Pongamos que llega a España un periodista procedente de Marte con el encargo de cubrir la precampaña y la campaña de las próximas elecciones del 10 de noviembre. Tras bajar de platillo volante y realizar el correspondiente trabajo de documentación -leyendo periódicos, escuchando tertulias políticas y sumergiéndose en las redes sociales-, el reportero extraterrestre se encontraría ante una circunstancia inexplicable: los políticos españoles -los profesionales y los amateurs- dedican buena parte de su tiempo y de sus habilidades dialécticas a discutir y a repartirse responsabilidades sobre una guerra civil que terminó hace 80 años. El pobre marciano las pasaría canutas para explicarle a su redactor jefe por qué demonios en pleno siglo XXI un país desarrollado con problemas graves en materia económica y territorial invierte tanto esfuerzo en un debate más propio de los historiadores que de las personas que aspiran a gestionar una Administración pública.

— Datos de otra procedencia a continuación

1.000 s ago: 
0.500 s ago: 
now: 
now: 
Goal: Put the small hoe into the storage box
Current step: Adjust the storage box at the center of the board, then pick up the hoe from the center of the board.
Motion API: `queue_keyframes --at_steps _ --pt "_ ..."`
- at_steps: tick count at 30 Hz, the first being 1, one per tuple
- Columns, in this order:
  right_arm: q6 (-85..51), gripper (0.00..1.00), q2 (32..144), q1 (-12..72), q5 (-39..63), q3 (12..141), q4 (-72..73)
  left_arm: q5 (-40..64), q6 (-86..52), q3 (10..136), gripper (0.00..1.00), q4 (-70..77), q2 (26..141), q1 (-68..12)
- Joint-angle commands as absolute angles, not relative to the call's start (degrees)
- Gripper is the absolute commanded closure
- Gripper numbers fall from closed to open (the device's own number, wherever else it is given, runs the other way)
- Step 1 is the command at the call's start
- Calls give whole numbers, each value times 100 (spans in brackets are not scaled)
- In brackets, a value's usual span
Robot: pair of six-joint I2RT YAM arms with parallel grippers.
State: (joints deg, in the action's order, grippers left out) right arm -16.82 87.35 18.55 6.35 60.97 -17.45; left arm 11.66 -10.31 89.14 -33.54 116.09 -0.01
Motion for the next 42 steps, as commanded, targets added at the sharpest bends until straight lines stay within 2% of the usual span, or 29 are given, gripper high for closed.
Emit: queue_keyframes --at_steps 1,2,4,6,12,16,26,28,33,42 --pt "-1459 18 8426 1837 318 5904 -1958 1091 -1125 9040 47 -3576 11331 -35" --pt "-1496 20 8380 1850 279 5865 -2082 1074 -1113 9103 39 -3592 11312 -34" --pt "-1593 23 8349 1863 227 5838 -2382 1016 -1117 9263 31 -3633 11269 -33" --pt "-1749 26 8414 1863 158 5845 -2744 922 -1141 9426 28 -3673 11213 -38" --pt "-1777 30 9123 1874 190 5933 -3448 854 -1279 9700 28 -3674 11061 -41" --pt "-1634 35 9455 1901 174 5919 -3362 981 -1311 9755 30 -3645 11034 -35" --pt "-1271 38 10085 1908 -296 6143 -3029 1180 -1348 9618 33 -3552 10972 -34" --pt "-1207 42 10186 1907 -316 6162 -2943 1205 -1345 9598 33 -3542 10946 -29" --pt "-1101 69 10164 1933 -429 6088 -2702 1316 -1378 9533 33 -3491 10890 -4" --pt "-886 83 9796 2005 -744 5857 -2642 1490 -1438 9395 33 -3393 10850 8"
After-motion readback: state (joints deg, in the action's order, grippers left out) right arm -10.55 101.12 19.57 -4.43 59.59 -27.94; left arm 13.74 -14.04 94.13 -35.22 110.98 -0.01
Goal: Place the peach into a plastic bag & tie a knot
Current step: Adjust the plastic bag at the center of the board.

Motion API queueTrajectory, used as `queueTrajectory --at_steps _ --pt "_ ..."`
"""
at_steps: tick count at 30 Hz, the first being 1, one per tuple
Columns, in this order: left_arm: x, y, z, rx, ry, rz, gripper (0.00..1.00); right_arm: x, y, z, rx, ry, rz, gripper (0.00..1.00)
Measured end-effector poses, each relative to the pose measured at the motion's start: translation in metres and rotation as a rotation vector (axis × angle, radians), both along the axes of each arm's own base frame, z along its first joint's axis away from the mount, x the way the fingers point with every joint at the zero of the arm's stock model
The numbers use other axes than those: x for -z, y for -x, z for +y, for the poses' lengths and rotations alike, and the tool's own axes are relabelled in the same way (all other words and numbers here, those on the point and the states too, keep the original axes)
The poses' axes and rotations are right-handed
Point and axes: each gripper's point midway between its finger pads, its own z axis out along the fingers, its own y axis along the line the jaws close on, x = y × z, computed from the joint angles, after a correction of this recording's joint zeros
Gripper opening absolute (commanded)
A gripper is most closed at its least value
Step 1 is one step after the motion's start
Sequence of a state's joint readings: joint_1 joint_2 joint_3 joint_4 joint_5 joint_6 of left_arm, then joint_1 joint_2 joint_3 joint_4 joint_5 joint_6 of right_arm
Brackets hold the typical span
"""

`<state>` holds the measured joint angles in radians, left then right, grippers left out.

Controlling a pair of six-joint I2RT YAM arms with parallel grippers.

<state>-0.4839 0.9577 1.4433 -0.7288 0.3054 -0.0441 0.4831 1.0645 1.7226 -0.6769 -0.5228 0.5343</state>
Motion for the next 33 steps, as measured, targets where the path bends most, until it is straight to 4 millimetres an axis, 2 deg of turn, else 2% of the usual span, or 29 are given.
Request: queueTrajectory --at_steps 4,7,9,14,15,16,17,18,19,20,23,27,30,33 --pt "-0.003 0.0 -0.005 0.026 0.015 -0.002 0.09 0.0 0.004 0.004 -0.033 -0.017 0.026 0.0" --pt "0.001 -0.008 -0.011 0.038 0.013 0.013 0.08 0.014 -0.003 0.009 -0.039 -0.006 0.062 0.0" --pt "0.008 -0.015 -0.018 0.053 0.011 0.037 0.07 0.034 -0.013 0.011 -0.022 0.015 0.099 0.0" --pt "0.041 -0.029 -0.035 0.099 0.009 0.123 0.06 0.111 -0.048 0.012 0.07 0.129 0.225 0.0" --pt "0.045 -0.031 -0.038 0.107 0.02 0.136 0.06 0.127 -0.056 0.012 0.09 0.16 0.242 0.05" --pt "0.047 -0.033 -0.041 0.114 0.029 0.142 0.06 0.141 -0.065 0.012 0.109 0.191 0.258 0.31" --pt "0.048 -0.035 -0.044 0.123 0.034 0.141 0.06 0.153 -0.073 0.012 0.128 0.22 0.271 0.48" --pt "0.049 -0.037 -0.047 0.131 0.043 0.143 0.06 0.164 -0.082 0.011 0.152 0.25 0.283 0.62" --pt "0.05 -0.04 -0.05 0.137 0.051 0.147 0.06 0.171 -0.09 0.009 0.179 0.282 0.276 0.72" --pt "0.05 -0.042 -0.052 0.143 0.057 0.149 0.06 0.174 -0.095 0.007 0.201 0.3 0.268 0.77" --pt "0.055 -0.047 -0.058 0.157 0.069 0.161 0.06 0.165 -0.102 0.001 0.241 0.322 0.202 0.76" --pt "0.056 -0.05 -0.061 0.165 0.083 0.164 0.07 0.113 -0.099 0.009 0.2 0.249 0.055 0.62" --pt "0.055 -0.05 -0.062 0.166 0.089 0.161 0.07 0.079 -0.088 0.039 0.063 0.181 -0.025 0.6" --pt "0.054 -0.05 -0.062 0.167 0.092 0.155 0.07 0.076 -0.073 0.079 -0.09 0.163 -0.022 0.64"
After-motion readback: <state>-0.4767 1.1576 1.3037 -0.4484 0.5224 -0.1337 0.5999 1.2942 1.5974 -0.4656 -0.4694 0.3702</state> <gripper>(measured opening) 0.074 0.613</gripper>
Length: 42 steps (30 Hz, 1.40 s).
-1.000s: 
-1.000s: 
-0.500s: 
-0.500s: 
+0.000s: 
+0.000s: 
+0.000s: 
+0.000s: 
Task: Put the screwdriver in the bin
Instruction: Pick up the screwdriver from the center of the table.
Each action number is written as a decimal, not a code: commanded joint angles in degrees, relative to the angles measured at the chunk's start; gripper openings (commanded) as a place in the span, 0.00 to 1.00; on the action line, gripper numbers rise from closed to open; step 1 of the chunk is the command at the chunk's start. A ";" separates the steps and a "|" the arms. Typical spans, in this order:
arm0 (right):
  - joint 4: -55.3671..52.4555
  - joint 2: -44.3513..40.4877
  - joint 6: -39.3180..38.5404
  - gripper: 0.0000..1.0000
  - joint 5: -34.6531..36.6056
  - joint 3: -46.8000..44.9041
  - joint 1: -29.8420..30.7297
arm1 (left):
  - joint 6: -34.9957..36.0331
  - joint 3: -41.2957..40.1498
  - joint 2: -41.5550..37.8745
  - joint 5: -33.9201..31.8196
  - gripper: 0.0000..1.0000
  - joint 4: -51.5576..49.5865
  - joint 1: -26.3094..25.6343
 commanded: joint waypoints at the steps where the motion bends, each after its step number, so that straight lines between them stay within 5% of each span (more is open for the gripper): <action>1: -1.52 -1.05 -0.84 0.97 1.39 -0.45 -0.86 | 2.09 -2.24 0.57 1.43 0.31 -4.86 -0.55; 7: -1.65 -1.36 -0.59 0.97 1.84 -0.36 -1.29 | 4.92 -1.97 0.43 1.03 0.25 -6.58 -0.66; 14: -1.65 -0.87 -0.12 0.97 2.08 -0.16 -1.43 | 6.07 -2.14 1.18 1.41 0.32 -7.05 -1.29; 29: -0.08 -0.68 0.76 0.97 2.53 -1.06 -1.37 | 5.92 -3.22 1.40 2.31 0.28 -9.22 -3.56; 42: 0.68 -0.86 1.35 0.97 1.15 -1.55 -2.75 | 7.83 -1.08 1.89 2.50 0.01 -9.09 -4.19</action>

De forma involuntaria, nuestro amigo interplanetario se habría encontrado con la que es la principal avería del actual sistema político español. La Transición fue un proceso ejemplar, que puso las bases de una convivencia pacífica y de una prosperidad de las que nos hemos beneficiado todos durante las cuatro últimas décadas; un periodo de tranquilidad excepcionalmente largo para un país que históricamente ha tendido hacia la visceralidad y hacia la puñalada trapera. Todos los éxitos que se atribuyen al tránsito institucional entre la dictadura y la democracia se convierten en fracasos cuando hablamos de un asunto tan delicado como es el de la digestión del conflicto de 1936 y de sus consecuencias. Contemplada desde este punto de vista, la Transición fue una chapuza de grandes dimensiones, cuyos protagonistas se limitaron a esconder debajo de la alfombra aquellos temas que presentaban una mayor complejidad, convencidos de que el paso del tiempo acabaría curándolo todo.

Hay que repartir responsabilidades por todos los colores del arco iris parlamentario. En los primeros años de democracia, la izquierda -atenazada por el temor justificado a una asonada militar- renunció a abrir una causa general sobre la dictadura franquista. Luego, cuando la situación se fue normalizando, el posibilismo de conveniencia aconsejó a los partidos progresistas excluir de sus agendas toda referencia a unos asuntos cuyo manejo era muy incómodo. Por su parte, la derecha vivió un breve periodo de timidez respecto al pasado y al final, no pudo resistirse a la tentación de pescar votos entre el franquismo sociológico. La cosa llego a tales extremos, que el conservadurismo patrio ha sido capaz de coquetear con un discurso revisionista sobre la guerra y la dictadura; construyendo una inverosímil operación de maquillaje y de dulcificación de un gobierno autoritario de corte militar, que no habría sido permitida en ningún país occidental.

Acumulando un despropósito detrás de otro, al final lo hemos conseguido. En pleno año 2019, un dictador duerme con honores en un mausoleo faraónico, los cadáveres de centenares de víctimas de un viejo golpe de Estado siguen abandonados en las cunetas, presidentas de comunidad autónoma anuncian masivas quemas de conventos por parte de las hordas rojas, nuestros callejeros siguen llenos de personajes dignos de una película de terror y líderes de la ultraderecha intentan ganar un puñado de votos insultando la memoria de las inocentes víctimas de un conflicto que terminó hace ocho décadas. En este país, la Historia sigue siendo un armamento político de alta efectividad y los partidos la usan con la máxima crueldad y con el máximo oportunismo posible.

Los españoles tenemos un problema que no se resolverá hasta que una generación de políticos providenciales alcance un gran pacto sobre la memoria histórica, que cierre definitivamente todas las heridas y que saque del debate partidista temas que ya deberían llevar años en las universidades y en los archivos. A la vista de cómo se van desarrollando los acontecimientos en el convulso escenario político nacional, es inevitable caer en el pesimismo y pensar que aún faltan muchos, muchísimos años para que alguien escriba el final de esta triste historia de cainismo.